Un final «con buen sabor de boca»

El jueves despiden su séptima temporada en La 1 –tras cerrar su andadura en la pública, la ficción comenzará una nueva etapa en Antena 3 a partir de enero– con una doble entrega: un capítulo en su horario habitual y otro en el estelar, a las 22:30 horas. Casanova adelanta a LA RAZÓN que el final «dejará un buen sabor de boca y puedo aventurar que va a ser algo feliz». Uno de los aciertos de la serie es mantener el papel de la historia como el telón de fondo sobre el que transcurren los hechos y no como protagonista de la ficción. «Eso es fundamental: hay que intentar no herir a nadie, tratar estas etapas con el mayor rigor y respeto posibles. No nos dedicamos a contar qué pasó en la Guerra Civil, hablamos de historias de amor y desamor ambientadas en esa época. Contamos lo que sucedió entonces a través de nuestros personajes y no al revés», explica. Nació un 27 de septiembre de 2005 y en estos siete años de andadura sus cifras son vertiginosas: 1.700 capítulos, 1.200 actores –entre ellos, primeras figuras del mundo de la interpretación como Manuel Banderas, Juanjo Puigcorbé, Rodolfo Sancho, Inma Cuesta, Pastora Vega, etc.– y una audiencia media que ha resucitado la fuerza de la sobremesa en televisión –de hecho, la séptima temporada cierra con 2,7 millones de espectadores y un 21,3% de cuota de pantalla–.

La serie ha traspasado las fronteras de la ficción y, más allá del influjo catódico, ha desarrollado un auténtico fenómenos fan paralelo: webs, foros, libros, DVDs, discos, especiales... y hasta una obra de teatro parida de las tramas de la serie. Una capacidad de «merchandising» que pocos productos nacionales han conseguido generar. «Es la serie más rentable que hemos tenido en estos siete años, no sólo a nivel económico, sino también a nivel social», comenta Fernando López Puig, director de ficción de TVE.

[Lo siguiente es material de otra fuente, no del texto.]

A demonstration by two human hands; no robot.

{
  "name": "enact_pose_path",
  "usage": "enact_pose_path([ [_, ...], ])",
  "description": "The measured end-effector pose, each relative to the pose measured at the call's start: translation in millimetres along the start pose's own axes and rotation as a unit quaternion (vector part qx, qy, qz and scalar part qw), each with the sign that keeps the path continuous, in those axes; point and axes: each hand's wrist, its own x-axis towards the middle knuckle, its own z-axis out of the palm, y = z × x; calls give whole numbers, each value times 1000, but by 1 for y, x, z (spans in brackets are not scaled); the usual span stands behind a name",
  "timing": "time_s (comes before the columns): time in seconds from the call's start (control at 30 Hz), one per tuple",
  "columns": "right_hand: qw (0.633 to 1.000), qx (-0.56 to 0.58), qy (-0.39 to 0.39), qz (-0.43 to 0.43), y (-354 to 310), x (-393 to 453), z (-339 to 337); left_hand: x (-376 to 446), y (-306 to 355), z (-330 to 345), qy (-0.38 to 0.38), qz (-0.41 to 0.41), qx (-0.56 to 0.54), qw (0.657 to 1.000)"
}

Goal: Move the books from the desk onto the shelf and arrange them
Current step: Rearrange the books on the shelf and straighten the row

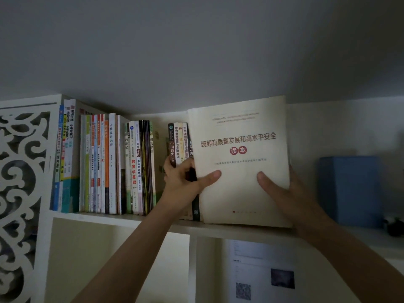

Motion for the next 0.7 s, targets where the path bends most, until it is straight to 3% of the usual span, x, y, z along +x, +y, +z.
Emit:
enact_pose_path([
  [0.13, 997, -78, 20, 4, -2, 6, 8, -1, -6, -4, 8, 25, -80, 996],
  [0.3, 977, -211, 16, 34, -2, 12, 9, -3, 0, -6, 11, -4, -183, 983],
  [0.4, 973, -231, 4, 22, -2, 7, 9, -9, 0, -19, 20, -4, -170, 985],
  [0.53, 968, -245, 8, -63, 2, 5, 7, -13, -9, -41, 54, -9, -172, 984],
  [0.7, 928, -334, 41, -159, -19, 37, 7, -11, -15, -64, 49, -40, -189, 980],
])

Casanova lo tiene claro: «Con toda la humildad del mundo, creo que hemos dignificado la serie diaria y que hay un antes y un después de "Amar en tiempos revueltos"en este formato». La estética, la moda, la banda sonora... todos los elementos han sido seleccionados con sumo detalle y se han convertido en un ritual para muchos seguidores. Y es que, la fórmula de la longevidad en televisión es, como la de a eterna juventud, un enigma y el mayor anhelo para muchos. «Amar...», sin proponérselo, lo consiguió. «Nadie se planteaba que iba a ser así. Comenzamos grabando noventa y pico capítulos y, de repente, tuvo éxito y seguimos ¡hasta ahora!», comenta Casanova.

Cambios cada temporada
Las series de época viven ahora una época dorada gracias a pioneras como «Cuéntame» y «Amar en tiempos revueltos» que se zambulleron en la historia de España sin descuidar las tramas. Otro de los factores en los que más arriesgó esta serie es renovando cada temporada su plantel de protagonistas (en las fotod, algunos de los romances más emblemáticos de la ficción) con las salvedad de los dueños de El Asturiano, que permancecen en todas las entregas. Pero los cambios son buenos: «Es motivador, hace que tengas que dar lo mejor de ti mismo y comienzas con la ilusión de nuevas trama sy personajes» comenta Casanova.